• _Description of the task_
Each line from the start of the data below through the one containing "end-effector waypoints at" must be reproduced exactly.

• _Input material_
<<<<
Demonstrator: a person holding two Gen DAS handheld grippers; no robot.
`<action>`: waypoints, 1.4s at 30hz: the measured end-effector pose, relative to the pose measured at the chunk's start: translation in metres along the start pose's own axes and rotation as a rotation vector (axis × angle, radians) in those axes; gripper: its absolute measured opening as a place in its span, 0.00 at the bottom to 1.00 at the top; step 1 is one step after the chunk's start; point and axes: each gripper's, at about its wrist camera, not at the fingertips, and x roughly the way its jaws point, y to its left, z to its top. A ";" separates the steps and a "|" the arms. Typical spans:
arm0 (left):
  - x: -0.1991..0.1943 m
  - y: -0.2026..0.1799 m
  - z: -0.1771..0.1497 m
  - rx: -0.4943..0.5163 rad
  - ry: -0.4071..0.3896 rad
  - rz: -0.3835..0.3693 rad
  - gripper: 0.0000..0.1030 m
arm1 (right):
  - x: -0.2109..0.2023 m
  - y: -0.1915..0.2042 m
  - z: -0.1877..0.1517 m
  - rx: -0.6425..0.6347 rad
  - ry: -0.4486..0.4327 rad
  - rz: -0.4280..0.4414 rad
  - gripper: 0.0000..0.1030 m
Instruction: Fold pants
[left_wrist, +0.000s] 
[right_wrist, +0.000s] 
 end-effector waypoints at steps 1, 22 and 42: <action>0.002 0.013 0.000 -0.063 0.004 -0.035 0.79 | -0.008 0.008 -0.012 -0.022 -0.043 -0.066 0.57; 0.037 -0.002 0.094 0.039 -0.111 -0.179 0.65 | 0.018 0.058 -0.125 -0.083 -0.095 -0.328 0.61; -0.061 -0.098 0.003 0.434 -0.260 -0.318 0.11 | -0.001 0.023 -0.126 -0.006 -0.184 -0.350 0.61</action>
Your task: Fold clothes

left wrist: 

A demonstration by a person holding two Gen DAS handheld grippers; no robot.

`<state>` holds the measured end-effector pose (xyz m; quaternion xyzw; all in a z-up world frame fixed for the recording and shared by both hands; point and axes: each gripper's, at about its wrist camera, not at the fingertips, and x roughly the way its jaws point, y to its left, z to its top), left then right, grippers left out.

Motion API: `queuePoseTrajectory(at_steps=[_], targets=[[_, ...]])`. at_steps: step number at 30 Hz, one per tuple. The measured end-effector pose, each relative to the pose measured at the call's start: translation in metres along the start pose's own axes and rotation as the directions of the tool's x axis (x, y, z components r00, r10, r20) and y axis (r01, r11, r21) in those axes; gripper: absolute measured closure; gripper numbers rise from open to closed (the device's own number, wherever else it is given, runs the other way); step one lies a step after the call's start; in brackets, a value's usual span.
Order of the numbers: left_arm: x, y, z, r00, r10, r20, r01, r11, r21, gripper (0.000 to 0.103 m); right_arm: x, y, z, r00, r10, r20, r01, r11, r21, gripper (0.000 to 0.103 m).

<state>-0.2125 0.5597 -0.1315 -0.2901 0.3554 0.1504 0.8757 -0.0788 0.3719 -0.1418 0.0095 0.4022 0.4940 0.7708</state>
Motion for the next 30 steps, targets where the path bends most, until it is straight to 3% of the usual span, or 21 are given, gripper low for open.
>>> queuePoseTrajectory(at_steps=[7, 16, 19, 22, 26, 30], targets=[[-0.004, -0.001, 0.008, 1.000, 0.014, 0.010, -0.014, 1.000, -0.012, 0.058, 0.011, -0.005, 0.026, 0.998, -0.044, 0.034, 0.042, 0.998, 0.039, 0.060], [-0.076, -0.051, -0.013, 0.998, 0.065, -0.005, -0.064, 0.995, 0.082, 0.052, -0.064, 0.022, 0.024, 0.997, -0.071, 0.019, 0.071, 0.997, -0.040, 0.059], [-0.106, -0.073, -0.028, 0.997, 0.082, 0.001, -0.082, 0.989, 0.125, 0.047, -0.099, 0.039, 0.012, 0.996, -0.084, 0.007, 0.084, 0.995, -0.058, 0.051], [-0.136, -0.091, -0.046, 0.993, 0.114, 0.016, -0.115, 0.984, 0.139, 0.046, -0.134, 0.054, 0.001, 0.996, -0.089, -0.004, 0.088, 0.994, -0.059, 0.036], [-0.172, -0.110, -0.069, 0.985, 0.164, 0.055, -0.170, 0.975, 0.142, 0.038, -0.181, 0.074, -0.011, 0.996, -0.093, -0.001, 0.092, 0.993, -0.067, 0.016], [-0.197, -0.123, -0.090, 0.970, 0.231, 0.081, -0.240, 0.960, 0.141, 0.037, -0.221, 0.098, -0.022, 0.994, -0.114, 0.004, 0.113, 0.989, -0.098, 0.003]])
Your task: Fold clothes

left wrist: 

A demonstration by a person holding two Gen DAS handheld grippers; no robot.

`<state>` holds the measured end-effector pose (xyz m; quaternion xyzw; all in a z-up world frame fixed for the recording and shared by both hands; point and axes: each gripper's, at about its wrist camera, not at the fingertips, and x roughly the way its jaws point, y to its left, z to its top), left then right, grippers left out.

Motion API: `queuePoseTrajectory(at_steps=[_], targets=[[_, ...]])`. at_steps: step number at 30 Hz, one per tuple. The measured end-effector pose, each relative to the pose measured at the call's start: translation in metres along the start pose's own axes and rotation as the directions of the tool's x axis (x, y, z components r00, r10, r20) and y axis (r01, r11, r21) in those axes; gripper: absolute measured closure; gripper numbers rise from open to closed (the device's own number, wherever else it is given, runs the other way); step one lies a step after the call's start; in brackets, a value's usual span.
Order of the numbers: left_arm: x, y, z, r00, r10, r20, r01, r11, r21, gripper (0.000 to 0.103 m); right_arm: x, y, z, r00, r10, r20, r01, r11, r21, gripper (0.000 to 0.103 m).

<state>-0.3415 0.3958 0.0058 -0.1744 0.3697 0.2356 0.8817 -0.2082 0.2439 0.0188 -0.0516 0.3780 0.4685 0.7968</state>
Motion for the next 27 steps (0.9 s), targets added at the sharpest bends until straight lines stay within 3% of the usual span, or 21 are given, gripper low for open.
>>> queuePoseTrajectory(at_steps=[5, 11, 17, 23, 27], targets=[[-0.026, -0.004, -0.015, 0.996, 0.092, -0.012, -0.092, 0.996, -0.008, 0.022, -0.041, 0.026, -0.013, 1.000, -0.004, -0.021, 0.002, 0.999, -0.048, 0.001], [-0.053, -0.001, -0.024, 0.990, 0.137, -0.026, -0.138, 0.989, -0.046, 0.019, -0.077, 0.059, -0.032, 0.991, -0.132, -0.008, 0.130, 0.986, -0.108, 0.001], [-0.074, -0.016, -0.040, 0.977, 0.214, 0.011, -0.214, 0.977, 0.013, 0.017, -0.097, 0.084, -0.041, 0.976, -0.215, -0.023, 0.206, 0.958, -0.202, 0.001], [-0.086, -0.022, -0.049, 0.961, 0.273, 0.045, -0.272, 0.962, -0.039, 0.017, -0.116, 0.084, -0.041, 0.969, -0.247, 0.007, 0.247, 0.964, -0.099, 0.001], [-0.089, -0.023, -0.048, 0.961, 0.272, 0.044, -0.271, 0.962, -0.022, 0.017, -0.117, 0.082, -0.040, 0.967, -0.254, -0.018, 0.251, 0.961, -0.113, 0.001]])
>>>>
• _Result of this exercise_
Demonstrator: a person holding two Gen DAS handheld grippers; no robot.
`<action>`: waypoints, 1.4s at 30hz: the measured end-effector pose, relative to the pose measured at the chunk's start: translation in metres along the start pose's own axes and rotation as a rotation vector (axis × angle, radians) in those axes; gripper: its absolute measured opening as a place in its span, 0.00 at the bottom to 1.00 at the top; step 1 is one step after the chunk's start; point and axes: each gripper's, at about its wrist camera, not at the fingertips, and x roughly the way its jaws point, y to its left, z to its top. A ";" separates the steps and a "|" the arms. Typical spans:
arm0 (left):
  - x: -0.1991..0.1943 m
  - y: -0.2026..0.1799 m
  - z: -0.1771..0.1497 m
  - rx: -0.4943..0.5163 rad
  - ry: -0.4071..0.3896 rad
  - rz: -0.3835..0.3693 rad
  - gripper: 0.0000..0.1030 m
arm1 (right):
  - x: -0.2109..0.2023 m
  - y: -0.1915..0.2042 m
  - z: -0.1877..0.1517 m
  - rx: -0.6425..0.6347 rad
  - ry: -0.4486..0.4327 rad
  - rz: -0.4280..0.4414 rad
  - gripper: 0.0000..0.1030 m
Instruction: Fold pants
[left_wrist, +0.000s] 
[right_wrist, +0.000s] 
 end-effector waypoints at steps 1, 22 and 42: <action>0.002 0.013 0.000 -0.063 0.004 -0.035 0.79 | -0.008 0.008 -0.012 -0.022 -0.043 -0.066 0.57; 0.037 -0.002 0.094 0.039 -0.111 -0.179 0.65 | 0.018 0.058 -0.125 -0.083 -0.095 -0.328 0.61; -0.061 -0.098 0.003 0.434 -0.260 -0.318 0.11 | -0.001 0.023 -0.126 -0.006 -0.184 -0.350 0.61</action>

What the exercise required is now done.